Sleep in Kcna2 knockout mice

Abstract

Background: Shaker codes for a Drosophila voltage-dependent potassium channel. Flies carrying Shaker null or hypomorphic mutations sleep 3-4 h/day instead of 8-14 h/day as their wild-type siblings do. Shaker-like channels are conserved across species but it is unknown whether they affect sleep in mammals. To address this issue, we studied sleep in Kcna2 knockout (KO) mice. Kcna2 codes for Kv1.2, the alpha subunit of a Shaker-like voltage-dependent potassium channel with high expression in the mammalian thalamocortical system.

Results: Continuous (24 h) electroencephalograph (EEG), electromyogram (EMG), and video recordings were used to measure sleep and waking in Kcna2 KO, heterozygous (HZ) and wild-type (WT) pups (P17) and HZ and WT adult mice (P67). Sleep stages were scored visually based on 4-s epochs. EEG power spectra (0-20 Hz) were calculated on consecutive 4-s epochs. KO pups die by P28 due to generalized seizures. At P17 seizures are either absent or very rare in KO pups (< 1% of the 24-h recording time), and abnormal EEG activity is only present during the seizure. KO pups have significantly less non-rapid eye movement (NREM) sleep (-23%) and significantly more waking (+21%) than HZ and WT siblings with no change in rapid eye movement (REM) sleep time. The decrease in NREM sleep is due to an increase in the number of waking episodes, with no change in number or duration of sleep episodes. Sleep patterns, daily amounts of sleep and waking, and the response to 6 h sleep deprivation are similar in HZ and WT adult mice.

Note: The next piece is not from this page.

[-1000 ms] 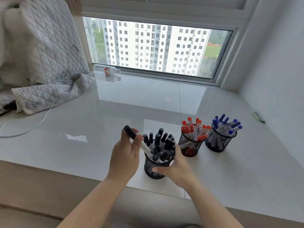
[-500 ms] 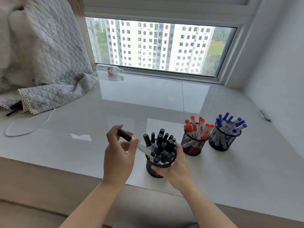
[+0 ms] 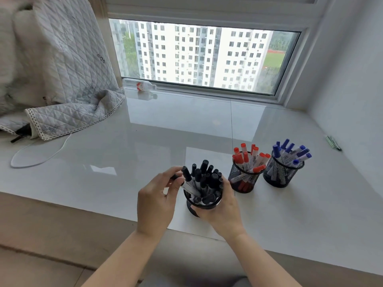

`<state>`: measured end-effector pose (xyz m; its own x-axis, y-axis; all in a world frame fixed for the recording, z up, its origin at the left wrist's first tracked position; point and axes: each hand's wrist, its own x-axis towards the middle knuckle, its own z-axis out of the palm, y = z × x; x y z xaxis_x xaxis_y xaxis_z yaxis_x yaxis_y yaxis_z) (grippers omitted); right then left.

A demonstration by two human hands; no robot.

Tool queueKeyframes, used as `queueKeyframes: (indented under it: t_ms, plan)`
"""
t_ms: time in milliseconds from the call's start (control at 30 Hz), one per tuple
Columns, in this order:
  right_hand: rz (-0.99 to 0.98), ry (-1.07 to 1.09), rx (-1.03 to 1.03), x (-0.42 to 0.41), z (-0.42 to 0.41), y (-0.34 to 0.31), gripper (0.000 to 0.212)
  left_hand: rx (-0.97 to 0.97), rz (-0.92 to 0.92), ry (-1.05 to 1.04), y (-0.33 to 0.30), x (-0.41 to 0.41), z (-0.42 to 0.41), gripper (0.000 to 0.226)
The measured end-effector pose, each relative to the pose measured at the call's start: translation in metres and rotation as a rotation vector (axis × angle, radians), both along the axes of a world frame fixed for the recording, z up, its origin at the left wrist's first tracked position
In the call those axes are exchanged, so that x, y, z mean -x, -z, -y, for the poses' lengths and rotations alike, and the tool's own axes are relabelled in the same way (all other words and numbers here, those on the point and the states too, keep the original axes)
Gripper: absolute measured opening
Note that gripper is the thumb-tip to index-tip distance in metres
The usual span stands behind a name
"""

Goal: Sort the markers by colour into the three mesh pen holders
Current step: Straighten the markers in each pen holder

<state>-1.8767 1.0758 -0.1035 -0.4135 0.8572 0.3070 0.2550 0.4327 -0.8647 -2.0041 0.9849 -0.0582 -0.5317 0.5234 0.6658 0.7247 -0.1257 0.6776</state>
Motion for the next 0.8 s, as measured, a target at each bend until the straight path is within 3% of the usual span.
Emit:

Conclusion: Kv1.2, a mammalian homologue of Shaker, regulates neuronal excitability and affects NREM sleep.

Figure 1

Representative electroencephalographic (EEG) and electromyographic (EMG) recordings of non-fatal episodes of seizure occurring in two Kcna2 null pups during waking (upper two traces) and during REM sleep (lower two traces). The EEG shows some higher voltage, intermittent spikes (asterisks) followed by synchronized activity (9–10 Hz) with high-voltage spikes.

Figure 2

Hypnograms and sleep and waking patterns. Upper panel: representative 24-h hypnograms from a Kcna2 null (KO), heterozygous (HZ), and wild-type (WT) pup at P17. White and black bars indicate the light and dark period, respectively. W, waking; NREM, NREM sleep; REM, REM sleep. Middle and lower panels: 24-h sleep and waking patterns and 12-h sleep and waking amounts (mean ± SEM) in Kcna2 KO, HZ, and WT pups at P17. *, p < 0.05 (Tukey's test).

Figure 3

Number and duration (in min) of waking and NREM sleep episodes in Kcna2 KO, HZ, and WT pups at P17. Brief awakenings were defined as uninterrupted waking episodes shorter than 16 s and were computed per hour of total sleep *, p < 0.05 (Tukey's test).

Figure 4

Left panels: 24-h NREM and REM sleep EEG power density spectra (0–20 Hz) in Kcna2 KO, HZ, and WT pups at P17. The right panels show at higher magnification some of the frequency bands indicated on the left. The EEG power spectrum for each 0.5 Hz frequency bin is expressed as a percentage of the total (0–20 Hz) EEG power. Grey and black bars indicate differences between genotypes (p < 0.05, unpaired t test on log-transformed spectral values). Grey and black bars indicate frequency bins where EEG power in KO pups was highest and lowest among genotypes, respectively.

Figure 5

The 24-h sleep and waking patterns (upper panel) and 12-h sleep and waking amounts (lower panel) in Kcna2 adult HZ and WT mice. White and black bars indicate the light and dark period, respectively. Values are mean ± SEM.

Figure 6

Changes in NREM sleep duration and slow wave activity (SWA, 0.5–4.0 Hz) following 6 h of sleep deprivation (SD, during the first half of the light period) in Kcna2 adult HZ and WT mice. The asterisk in the upper WT panel indicates a significant increase in NREM sleep duration during the first 3 post-SD sleep relative to baseline (p < 0.05, paired t test). Middle panel, right: the amount of NREM sleep during the first 18 h after SD is expressed as a percentage of what was lost during the 6 h of SD. Lower panel: the asterisk indicates a significant increase in SWA during the first 3 h post-SD sleep relative to the corresponding baseline interval (p < 0.05, paired t test, both WT and HZ). All values are mean ± SEM.